The spores germinate into a small, inconspicuous, free-living, photosynthetic gametophyte called the prothallus, which needs cool, damp, shady conditions to grow. The prothallus bears antheridia and archegonia, and — as in bryophytes — water is still required for fertilisation because the antherozoids must swim to the egg. This dependence on water and the need for two specific habitats restrict the spread of pteridophytes. Most are homosporous (one kind of spore), but Selaginella and Salvinia are heterosporous, producing small microspores and large megaspores — a condition regarded as a precursor to the seed habit.

Gymnosperms (e.g. Cycas, Pinus, Ginkgo, Ephedra) are seed plants in which the ovules are not enclosed in an ovary, so after fertilisation the seeds remain naked (uncovered) — hence the name (Greek gymnos, naked). They are mostly tall, woody, perennial trees and shrubs; the giant redwood Sequoia is among the tallest of all plants. The dominant body is again the sporophyte.

Gymnosperms are heterosporous, bearing microspores and megaspores in male and female cones (strobili). A key advance over pteridophytes is that water is no longer needed for fertilisation: pollen grains (the male gametophyte) are carried by wind and develop a pollen tube that delivers the male gametes directly to the ovule. The male and female gametophytes are tiny and never leave the parent sporophyte — they remain enclosed within the spores. These features make gymnosperms much better adapted to dry land than pteridophytes.

Angiosperms (the flowering plants) are the most advanced and dominant land plants. Their defining feature is that the ovules are enclosed within an ovary, which after fertilisation develops into a fruit, so the seeds are enclosed (Greek angio, covered). They bear flowers, and the male sex organs (stamens, producing pollen in microsporangia) and female organs (carpels, with ovules in the ovary) are housed within them. They range from the tiny Wolffia to the towering Eucalyptus.

Angiosperms are split into two classes — the dicotyledons (two cotyledons, reticulate leaf venation, tap roots) and the monocotyledons (one cotyledon, parallel venation, fibrous roots). A hallmark of all angiosperms, examined often, is double fertilisation: one male gamete fuses with the egg to form the diploid zygote (syngamy) and the second fuses with two polar nuclei to form the triploid primary endosperm nucleus (triple fusion), which gives rise to the nutritive endosperm.

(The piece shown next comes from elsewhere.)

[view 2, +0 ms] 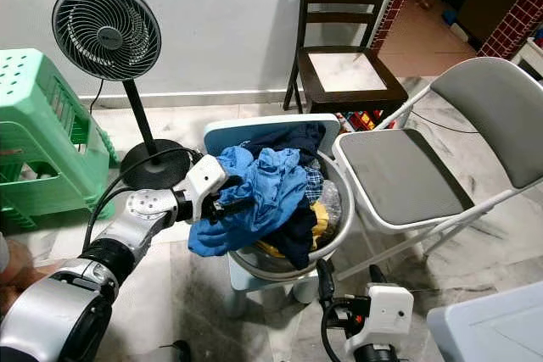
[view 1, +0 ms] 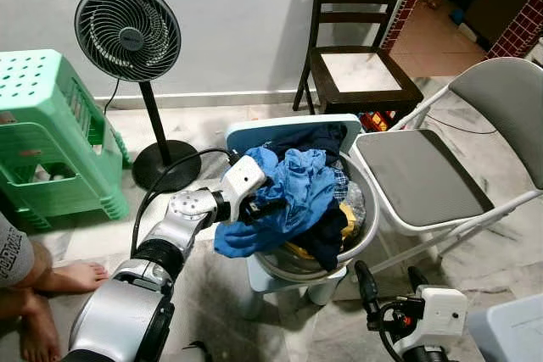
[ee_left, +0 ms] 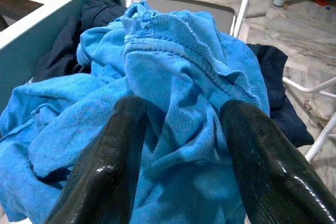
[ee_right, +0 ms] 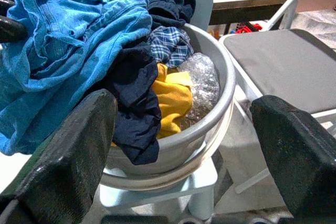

All plants alternate between a diploid spore-producing sporophyte and a haploid gamete-producing gametophyte — this is alternation of generations. The relative size and independence of these two phases differ across groups, and NEET expects you to recognise the three patterns. In the haplontic life cycle the gametophyte is the dominant, free-living phase and the only diploid stage is the zygote, which immediately undergoes meiosis — seen in many algae such as Spirogyra, Volvox and Chlamydomonas.

In the diplontic life cycle the diploid sporophyte is the dominant, photosynthetic phase and the gametophyte is reduced to a few cells — this is the pattern in gymnosperms and angiosperms (and the alga Fucus). The intermediate haplo-diplontic pattern has both a multicellular sporophyte and a multicellular gametophyte: bryophytes follow it with the gametophyte dominant, while pteridophytes follow it with the sporophyte dominant. Reading off which phase is dominant for a given group is a classic one-mark question.